Tips on how to avoid mistakes commonly made in paintings.
This list of commonly made mistakes in paintings comes from Canadian artist Brian Simons, who works in acrylics. Brian says: “I first began to paint approximately 20 years ago, when we moved from Alberta to Vancouver Island. Prior to that I focused mostly on drawing and sketching. Being a self-taught artist, I have derived much of my inspiration from the ‘Group of Seven’ ,the French Impressionists, and the writing of Baha’i Faith.
From the regular workshops I teach I’ve seen how beginners (and not-such-beginners) repeat the same mistakes, time and again. My hope is that this list will help stop you making these mistakes in your paintings.”
1. Using repetitive brush strokes: these put the viewer to sleep. Use a variety of brush strokes.
2. Applying scratchy, dry, scumbled strokes: these look cheap, afraid, stingy, not masterful.
3. Tippy-tapping paint and poking it on the canvas: this is not bingo and your brush is not a bingo dobber.
4. Concentrating on one area of the canvas while neglecting the rest: the whole of the canvas is important.
5. Mixing paint on the canvas: finalise your colours on your palette.
6. Not taking the time to study your subject: if you don’t know your subject, how can you paint it?
7. Using too many colors: use three or four with white and see how many variations you can arrive at.
8. Adding detail: this cheapens the work and you end up talking down to your audience.
9. Painting what you know and not what you see: remember mistake number six.
10. Stealing small pockets of time: allow yourself ample time to work, otherwise you may lose your initial inspiration.
11. Listening to admirers: paint alone as much as possible and avoid seeking others opinions until you find your own.
12. Being stingy with paint: use lots and, yes, you will waste some.

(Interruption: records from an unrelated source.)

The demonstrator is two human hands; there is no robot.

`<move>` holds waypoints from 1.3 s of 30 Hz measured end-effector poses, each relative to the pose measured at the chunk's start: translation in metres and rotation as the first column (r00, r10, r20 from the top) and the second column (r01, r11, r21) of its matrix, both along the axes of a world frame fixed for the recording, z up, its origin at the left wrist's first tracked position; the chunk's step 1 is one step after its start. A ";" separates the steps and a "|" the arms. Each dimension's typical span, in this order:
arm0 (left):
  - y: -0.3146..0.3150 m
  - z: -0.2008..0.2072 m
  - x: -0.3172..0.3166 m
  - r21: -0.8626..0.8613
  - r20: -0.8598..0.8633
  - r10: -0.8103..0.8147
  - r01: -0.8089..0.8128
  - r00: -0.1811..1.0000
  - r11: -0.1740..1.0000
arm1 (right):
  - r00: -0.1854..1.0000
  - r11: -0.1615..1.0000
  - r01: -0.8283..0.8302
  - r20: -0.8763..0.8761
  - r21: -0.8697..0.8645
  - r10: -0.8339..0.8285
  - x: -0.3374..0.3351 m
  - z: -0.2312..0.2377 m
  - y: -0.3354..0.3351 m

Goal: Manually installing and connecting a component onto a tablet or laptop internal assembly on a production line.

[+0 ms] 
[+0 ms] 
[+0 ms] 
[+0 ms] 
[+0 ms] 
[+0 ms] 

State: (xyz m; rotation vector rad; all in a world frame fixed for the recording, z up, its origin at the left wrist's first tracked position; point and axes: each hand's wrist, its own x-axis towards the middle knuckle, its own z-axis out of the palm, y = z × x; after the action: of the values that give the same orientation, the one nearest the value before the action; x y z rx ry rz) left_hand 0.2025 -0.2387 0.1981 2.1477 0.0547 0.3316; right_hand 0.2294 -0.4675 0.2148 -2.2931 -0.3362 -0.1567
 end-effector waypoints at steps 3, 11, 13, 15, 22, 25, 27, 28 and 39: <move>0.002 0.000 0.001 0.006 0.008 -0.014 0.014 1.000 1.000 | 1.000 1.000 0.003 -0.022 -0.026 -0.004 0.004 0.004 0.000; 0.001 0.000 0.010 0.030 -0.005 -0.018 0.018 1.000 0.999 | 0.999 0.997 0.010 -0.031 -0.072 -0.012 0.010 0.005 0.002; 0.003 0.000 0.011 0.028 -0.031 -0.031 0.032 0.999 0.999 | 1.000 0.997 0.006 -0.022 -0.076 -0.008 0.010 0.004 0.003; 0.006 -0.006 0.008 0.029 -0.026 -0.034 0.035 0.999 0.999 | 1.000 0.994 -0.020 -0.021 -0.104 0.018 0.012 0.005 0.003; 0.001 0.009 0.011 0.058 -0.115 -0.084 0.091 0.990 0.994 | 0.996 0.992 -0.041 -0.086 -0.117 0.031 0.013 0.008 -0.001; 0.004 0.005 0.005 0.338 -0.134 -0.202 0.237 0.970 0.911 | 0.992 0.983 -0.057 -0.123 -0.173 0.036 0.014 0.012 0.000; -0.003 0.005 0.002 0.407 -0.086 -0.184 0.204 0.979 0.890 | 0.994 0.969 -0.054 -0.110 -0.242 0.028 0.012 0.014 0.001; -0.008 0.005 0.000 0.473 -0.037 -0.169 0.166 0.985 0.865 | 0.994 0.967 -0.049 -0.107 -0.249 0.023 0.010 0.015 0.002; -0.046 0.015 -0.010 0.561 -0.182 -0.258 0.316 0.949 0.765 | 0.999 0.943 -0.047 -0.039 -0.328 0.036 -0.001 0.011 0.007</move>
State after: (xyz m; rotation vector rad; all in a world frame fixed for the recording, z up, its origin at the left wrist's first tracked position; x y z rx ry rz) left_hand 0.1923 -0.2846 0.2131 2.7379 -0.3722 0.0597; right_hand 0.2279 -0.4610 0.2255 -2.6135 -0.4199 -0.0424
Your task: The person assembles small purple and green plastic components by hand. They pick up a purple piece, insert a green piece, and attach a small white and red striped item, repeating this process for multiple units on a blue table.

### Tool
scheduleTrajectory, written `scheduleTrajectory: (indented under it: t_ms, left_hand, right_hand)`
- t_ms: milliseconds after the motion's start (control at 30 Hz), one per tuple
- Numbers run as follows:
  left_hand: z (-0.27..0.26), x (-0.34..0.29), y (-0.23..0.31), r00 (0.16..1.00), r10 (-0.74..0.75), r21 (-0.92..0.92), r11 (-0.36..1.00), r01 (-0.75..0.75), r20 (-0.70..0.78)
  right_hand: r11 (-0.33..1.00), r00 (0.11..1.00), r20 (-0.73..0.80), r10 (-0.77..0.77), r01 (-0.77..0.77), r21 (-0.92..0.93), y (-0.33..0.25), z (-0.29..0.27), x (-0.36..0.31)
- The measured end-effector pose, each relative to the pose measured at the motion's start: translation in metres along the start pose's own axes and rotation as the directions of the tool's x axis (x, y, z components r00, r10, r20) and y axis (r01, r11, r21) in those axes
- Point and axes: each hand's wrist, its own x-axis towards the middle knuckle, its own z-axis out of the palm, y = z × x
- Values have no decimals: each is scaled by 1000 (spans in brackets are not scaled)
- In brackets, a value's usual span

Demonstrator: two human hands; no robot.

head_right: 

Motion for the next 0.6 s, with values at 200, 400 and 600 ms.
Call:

13. Changing to small brushes: stay with the larger brushes as long as possible.
14. Using too much white: this makes paintings chalky and cold.
15. Adding bits and pieces in your composition: keep things in larger groups.
16. Putting paint on simply because you don’t want to waste it: you’ll waste your painting this way.
17. Scrubbing the paint on: instead, lay it on and leave it.
18. Fixing every ‘mistake’: good paintings are full of wonderful accidents that the artist refused to ‘fix’.
19. Thinking too much: painting is a doing, feeling thing and not a thinking, intellectual thing.
20. Losing the ‘big shapes’ and values: remember mistake number six.
21. Trying to paint like somebody else or another painting you saw: be yourself and be honest. You can’t hide anything in a painting.
22. Worrying about the results: trust your instinct and trust yourself.